The Captain-General faded quietly, taking valuables but doing no great damage to homes or fortresses or public works.
Madouc asked, “You want something to happen to that asshole?”
He meant a Society bishop who had just left, after raging at the Captain-General for not furthering the Society’s agenda.
“Not at all. I just turned it all over to him. He can do whatever he wants, any way he wants, now. I won’t interfere.”
“You figure he’ll get shit on. Right?”
“The Connectens are a patient, long-suffering people. But they’ve passed the point where they’ll tolerate him and his kind.”
“Good. Those crows need a lesson in humiliation.”
“You had a reason for seeing me?”
“I need to put more men around you and keep them closer.”
“Please! I’ve alread
y got men unlacing my trousers for me when I need to use the latrine. Why?”
“The last courier brought a letter from your uncle. He told me to be especially vigilant for the next two months. There will be a serious effort to destroy you.”
“My uncle?”
“The author said. Lord Silent? Or is someone playing tricks?”
“Possibly. I’m never sure how to take him. He’s actually more like a great-grand-uncle. If he says be more although, we have to pay attention. Like it or not.”
“I didn’t know you had any family, sir.” A hint of suspicion, there.
“I don’t. In a blood sense. Lord Silent is a distant, secretive relative of Principatè Delari. He’s part of that family’s adoption of me.”
“One must confess a certain curiosity about that.”
“One must, mustn’t one? I don’t get it, myself. I think somebody saw something in a chicken’s entrails.”
Hecht had just sunk into sleep, in his down bed in the keep of the Counts of Castreresone, first night back. Titus Consent burst in, accompanied by four of Madouc’s lifeguards.
“What the hell? It can’t wait till morning?”
“I don’t think.
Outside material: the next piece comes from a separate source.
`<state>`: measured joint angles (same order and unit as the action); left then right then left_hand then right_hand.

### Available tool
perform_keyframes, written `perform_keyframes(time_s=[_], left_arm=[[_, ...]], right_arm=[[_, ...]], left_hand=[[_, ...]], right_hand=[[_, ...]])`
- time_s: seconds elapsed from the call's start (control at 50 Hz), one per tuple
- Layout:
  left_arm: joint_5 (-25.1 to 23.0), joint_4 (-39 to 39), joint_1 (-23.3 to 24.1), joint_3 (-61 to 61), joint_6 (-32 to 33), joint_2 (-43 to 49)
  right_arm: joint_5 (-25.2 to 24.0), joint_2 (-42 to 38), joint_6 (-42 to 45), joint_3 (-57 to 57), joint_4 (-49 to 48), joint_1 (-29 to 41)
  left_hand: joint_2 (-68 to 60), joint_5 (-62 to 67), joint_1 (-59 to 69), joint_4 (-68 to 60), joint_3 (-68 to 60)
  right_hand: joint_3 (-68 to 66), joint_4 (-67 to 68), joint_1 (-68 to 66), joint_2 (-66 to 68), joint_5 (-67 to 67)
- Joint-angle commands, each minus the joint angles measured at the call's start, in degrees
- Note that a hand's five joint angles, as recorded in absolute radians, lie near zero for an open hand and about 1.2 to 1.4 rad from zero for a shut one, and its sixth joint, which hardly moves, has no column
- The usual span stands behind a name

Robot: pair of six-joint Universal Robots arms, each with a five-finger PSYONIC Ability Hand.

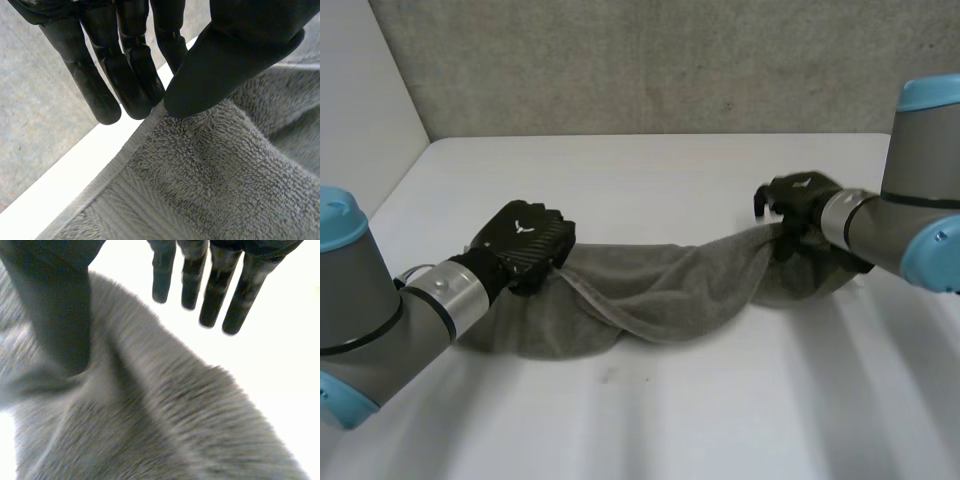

The populace may have heard by then. It could cause trouble.”
“All right. Let’s have it.”
“We have a new Patriarch. Pacificus Sublime.”
“Huh?”
“I don’t know why he chose that reign name. He used to be the Fiducian, Joceran Cuito.”
“A front-runner before Sublime died but not a name we’ve heard much since. What happened?”
“King Peter showed up. And spread a lot of money around.”
“The Five Families are fit to be tied, I’m sure.”
“I don’t know about that. There wasn’t much more to the message. But this could mean trouble here.
Castreresone belongs to King Peter.”
Hecht avoided the obvious counterargument. “Put patrols out. Tell them not to start anything but to be ruthless if they’re provoked.”
“Letting that word out should do wonders.” Hecht treated everyone fairly, by his lights. But he was not merciful toward those who defied him. The Castreresonese would understand. “Can I get some sleep, now?”